Publicis taps League's digital know-how for patient services push

Publicis Health has partnered with the consumer experience experts at League to explore ways to help patients manage their own health. The alliance brings together Publicis’ clinical data and League’s digital infrastructure to try to empower people to become actively engaged in their healthcare.

League is the developer of a digital health platform that is designed to help providers improve patient engagement and retention, while also offering other benefits to payers and employers. Partners such as the healthcare services provider Highmark Health have built on the platform to bring together the sea of different elements patients engage with to access care into a single offering.

Publicis, which supports healthcare marketing and communications through units such as Digitas Health and Saatchi & Saatchi Wellness, sees value in pairing the platform with its data and design capabilities. Michael Serbinis, founder and CEO of League, set out what the newly minted partners aim to achieve.

“Together we'll enable a new generation of digital healthcare experiences—accessible, truly designed for meaningful and on-going engagement, with 1:1 personalization and unconstrained by the four walls of a hospital or doctor's office,” Serbinis said in a statement. 

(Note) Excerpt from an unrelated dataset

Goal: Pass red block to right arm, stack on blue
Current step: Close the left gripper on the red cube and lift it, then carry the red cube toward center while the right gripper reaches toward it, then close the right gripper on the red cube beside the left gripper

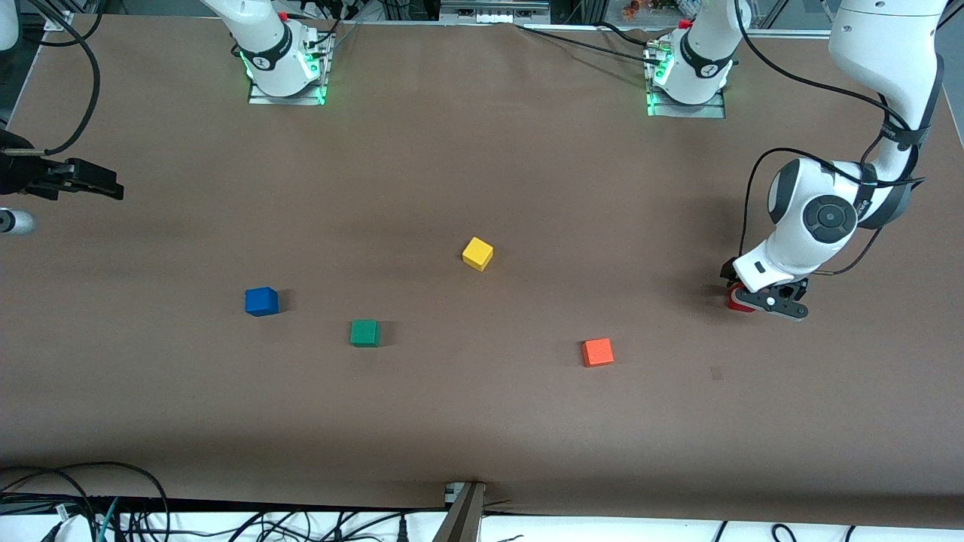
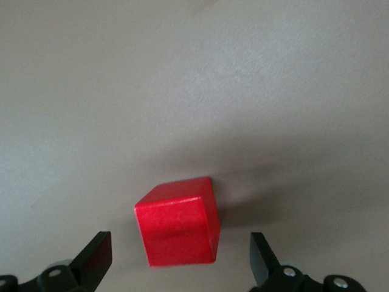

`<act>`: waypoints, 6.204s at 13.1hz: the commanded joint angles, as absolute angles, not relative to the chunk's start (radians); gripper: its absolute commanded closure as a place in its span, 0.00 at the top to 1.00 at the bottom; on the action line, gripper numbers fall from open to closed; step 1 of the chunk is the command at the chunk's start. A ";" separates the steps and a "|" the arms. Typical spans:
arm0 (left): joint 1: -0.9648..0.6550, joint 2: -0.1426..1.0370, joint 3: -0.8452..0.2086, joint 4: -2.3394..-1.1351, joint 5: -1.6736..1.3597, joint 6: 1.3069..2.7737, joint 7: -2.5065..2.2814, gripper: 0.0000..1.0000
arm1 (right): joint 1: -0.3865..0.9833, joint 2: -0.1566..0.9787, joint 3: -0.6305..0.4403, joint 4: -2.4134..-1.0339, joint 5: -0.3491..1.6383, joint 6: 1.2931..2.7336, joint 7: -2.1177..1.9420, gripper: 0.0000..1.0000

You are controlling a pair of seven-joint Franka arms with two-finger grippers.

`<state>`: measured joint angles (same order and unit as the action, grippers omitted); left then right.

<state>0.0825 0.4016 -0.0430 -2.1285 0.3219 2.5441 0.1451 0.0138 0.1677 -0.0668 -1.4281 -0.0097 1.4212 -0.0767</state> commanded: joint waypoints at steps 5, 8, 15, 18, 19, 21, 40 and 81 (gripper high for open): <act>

Brendan Gallagher, chief connected health officer at Publicis Health, expanded on the point, explaining that the partners see “a huge opportunity to collaborate on breakthrough patient services that drive behavior.” If Publicis and League are right, those changes to behavior could improve health outcomes.

The partners see the integration of disconnected services into a single platform as a way to improve human health, pointing to evidence that people who have the knowledge, skills and confidence to be actively engaged in their healthcare have better outcomes to make their case. Studies have linked health literacy and the ability to self-manage health to improvements in measures such as quality of life. 

Initially, the partners will focus on “life sciences commercial and clinical patient services” but plan to look at the consumer experience needs of hospital systems, health plans and retail health down the line.